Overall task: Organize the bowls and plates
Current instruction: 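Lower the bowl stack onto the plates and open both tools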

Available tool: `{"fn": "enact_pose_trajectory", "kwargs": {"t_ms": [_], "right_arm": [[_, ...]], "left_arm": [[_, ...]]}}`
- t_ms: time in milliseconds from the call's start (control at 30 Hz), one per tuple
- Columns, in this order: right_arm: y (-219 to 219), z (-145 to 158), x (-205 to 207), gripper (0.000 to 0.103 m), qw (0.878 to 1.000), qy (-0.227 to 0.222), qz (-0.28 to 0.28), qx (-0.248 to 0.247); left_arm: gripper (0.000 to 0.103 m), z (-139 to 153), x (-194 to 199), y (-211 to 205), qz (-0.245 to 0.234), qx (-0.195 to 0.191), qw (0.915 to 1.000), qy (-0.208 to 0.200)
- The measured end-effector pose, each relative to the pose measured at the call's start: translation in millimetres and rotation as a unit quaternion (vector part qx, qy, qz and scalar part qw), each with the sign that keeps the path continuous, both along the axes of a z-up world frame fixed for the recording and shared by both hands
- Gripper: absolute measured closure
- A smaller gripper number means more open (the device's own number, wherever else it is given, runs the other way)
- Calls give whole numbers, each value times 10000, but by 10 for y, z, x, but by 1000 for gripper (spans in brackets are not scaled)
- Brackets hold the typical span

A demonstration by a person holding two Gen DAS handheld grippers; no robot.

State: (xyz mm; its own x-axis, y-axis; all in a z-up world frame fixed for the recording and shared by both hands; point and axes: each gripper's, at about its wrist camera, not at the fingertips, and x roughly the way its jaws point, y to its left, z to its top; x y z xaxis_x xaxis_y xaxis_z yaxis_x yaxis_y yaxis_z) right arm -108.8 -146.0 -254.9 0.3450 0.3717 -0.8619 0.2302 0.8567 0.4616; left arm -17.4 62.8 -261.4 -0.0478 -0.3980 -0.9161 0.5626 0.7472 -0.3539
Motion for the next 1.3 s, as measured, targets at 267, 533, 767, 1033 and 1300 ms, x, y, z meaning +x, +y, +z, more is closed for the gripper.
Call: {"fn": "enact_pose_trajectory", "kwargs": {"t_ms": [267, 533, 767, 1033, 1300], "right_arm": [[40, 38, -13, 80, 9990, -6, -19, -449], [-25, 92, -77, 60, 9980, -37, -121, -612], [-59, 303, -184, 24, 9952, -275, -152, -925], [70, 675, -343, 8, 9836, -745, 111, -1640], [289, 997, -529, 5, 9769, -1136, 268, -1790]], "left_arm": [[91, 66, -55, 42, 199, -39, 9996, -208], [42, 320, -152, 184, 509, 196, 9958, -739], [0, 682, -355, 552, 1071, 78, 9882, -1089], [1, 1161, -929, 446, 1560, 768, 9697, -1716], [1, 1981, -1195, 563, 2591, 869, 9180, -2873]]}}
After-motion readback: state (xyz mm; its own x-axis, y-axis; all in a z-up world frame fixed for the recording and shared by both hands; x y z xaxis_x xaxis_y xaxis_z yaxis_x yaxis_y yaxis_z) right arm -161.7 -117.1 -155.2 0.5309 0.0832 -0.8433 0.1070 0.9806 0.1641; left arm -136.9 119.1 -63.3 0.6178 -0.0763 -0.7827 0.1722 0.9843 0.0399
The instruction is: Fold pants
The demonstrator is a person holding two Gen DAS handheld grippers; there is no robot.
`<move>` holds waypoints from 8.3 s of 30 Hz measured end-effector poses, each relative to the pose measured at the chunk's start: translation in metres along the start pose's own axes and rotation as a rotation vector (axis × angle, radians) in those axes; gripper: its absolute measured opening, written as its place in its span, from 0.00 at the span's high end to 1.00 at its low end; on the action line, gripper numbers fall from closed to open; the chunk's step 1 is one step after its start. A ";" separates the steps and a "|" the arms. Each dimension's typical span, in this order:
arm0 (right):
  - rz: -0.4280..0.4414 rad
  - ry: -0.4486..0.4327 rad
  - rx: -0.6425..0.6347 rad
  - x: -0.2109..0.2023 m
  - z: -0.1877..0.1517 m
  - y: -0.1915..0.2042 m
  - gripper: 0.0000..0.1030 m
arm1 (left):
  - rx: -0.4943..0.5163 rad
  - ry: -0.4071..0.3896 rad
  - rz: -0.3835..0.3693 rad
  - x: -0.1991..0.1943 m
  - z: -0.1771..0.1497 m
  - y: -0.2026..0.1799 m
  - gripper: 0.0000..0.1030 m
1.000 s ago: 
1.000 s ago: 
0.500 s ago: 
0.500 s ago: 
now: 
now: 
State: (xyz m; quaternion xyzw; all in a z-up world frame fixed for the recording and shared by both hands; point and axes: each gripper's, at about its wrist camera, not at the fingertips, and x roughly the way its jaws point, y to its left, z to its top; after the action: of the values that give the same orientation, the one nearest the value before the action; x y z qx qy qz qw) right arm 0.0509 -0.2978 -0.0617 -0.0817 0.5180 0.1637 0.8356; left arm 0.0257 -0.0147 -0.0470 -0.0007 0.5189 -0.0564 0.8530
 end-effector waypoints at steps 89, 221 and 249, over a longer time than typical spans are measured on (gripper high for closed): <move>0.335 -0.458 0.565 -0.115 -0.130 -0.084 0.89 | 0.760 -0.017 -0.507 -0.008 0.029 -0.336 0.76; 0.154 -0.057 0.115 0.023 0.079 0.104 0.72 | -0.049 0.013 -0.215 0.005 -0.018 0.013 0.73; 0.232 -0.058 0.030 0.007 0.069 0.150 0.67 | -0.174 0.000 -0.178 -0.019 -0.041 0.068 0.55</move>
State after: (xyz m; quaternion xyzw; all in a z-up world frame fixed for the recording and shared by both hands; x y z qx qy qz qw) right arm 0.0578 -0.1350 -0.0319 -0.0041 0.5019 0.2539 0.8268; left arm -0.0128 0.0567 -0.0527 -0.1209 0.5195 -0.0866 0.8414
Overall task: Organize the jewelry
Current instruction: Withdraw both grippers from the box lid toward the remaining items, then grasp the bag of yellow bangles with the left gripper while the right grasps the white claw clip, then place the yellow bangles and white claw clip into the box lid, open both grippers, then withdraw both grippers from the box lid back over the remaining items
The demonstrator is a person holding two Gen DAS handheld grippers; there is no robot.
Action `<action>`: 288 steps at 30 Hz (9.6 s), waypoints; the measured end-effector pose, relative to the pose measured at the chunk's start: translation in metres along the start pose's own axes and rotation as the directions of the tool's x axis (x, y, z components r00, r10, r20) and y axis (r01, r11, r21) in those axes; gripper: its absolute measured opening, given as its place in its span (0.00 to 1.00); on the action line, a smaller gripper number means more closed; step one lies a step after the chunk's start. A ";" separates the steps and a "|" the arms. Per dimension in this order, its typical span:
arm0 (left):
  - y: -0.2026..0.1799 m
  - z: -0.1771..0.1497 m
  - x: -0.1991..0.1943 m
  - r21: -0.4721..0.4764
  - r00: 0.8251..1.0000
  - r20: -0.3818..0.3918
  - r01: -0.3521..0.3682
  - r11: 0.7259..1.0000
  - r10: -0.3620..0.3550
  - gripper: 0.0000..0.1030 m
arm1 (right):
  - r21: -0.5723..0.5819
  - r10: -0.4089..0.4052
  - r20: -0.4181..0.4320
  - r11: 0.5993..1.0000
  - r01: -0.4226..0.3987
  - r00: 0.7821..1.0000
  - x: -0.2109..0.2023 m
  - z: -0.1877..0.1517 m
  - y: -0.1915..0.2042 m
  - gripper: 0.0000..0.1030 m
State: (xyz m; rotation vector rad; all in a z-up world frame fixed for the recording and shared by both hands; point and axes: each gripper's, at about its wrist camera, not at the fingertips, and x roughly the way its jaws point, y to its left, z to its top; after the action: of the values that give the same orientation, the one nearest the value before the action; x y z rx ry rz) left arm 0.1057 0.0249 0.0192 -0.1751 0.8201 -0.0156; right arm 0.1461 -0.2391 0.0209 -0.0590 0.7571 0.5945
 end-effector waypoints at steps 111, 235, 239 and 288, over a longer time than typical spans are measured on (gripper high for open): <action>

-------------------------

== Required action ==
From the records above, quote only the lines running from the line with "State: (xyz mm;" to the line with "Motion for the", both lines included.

== Solution for this task ==
State: (xyz mm; its own x-axis, y-axis; all in a z-up world frame fixed for the recording and shared by both hands; point and axes: each gripper's, at about its wrist camera, not at the fingertips, and x roughly the way its jaws point, y to its left, z to its top; x y z xaxis_x xaxis_y xaxis_z yaxis_x yaxis_y yaxis_z) right arm -108.8 -146.0 -254.9 0.3450 0.3717 -0.8619 0.2302 0.8567 0.4616; left arm -17.4 62.8 -261.4 -0.0478 -0.3980 -0.9161 0.5626 0.7472 -0.3539
Motion for the next 1.3 s, as measured, targets at 267, 533, 767, 1033 and 1300 ms, x, y, z meaning +x, +y, +z, more is closed for the gripper.

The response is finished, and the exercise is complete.